YOUR OBJECTIVE - Each line below with the word "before" needs to be copied.

· · · · ·

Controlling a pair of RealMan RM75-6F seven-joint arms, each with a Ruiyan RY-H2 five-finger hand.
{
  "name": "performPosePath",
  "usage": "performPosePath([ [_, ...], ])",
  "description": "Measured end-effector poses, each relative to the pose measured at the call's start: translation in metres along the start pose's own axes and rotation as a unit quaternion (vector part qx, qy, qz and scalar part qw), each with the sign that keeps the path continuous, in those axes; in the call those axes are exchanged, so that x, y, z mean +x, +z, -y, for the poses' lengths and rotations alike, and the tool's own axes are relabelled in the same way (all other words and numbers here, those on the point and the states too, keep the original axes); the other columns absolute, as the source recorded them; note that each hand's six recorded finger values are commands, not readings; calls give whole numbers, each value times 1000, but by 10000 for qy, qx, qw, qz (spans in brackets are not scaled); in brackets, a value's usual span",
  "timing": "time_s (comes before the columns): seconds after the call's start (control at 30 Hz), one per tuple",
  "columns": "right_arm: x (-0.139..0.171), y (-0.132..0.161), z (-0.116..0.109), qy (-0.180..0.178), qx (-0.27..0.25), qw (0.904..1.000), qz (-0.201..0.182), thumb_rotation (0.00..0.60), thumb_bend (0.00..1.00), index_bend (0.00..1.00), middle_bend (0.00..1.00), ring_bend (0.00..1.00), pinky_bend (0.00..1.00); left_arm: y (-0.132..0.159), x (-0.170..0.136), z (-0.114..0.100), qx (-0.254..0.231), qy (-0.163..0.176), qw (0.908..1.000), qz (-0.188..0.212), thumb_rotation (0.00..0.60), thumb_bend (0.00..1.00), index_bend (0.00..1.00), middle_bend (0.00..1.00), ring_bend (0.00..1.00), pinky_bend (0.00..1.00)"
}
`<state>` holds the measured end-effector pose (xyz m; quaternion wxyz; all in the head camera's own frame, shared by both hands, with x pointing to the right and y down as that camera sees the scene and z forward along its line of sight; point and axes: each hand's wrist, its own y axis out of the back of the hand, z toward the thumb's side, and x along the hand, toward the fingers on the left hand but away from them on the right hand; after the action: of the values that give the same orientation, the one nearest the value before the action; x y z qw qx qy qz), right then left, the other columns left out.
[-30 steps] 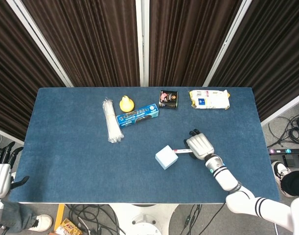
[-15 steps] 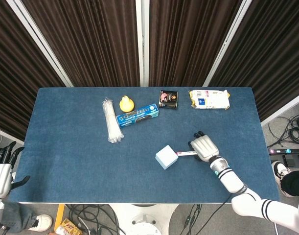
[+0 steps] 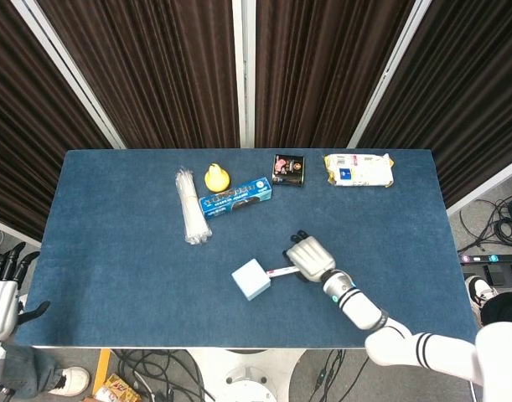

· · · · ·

PROBLEM SOLUTION -
  "timing": "time_s (comes before the columns): seconds after the call's start (control at 30 Hz), one per tuple",
`<state>` holds the measured end-effector pose (xyz m; quaternion wxyz; all in the head camera's own frame, shared by both hands, with x pointing to the right and y down as that camera sees the scene and z forward along its line of sight; point and axes: each hand's wrist, its own y axis out of the back of the hand, z toward the thumb's side, and x along the hand, toward the fingers on the left hand but away from them on the right hand; after the action: of the values that give the same orientation, the one nearest the value before the action; x y z qw qx qy qz), right then left, the other columns left out.

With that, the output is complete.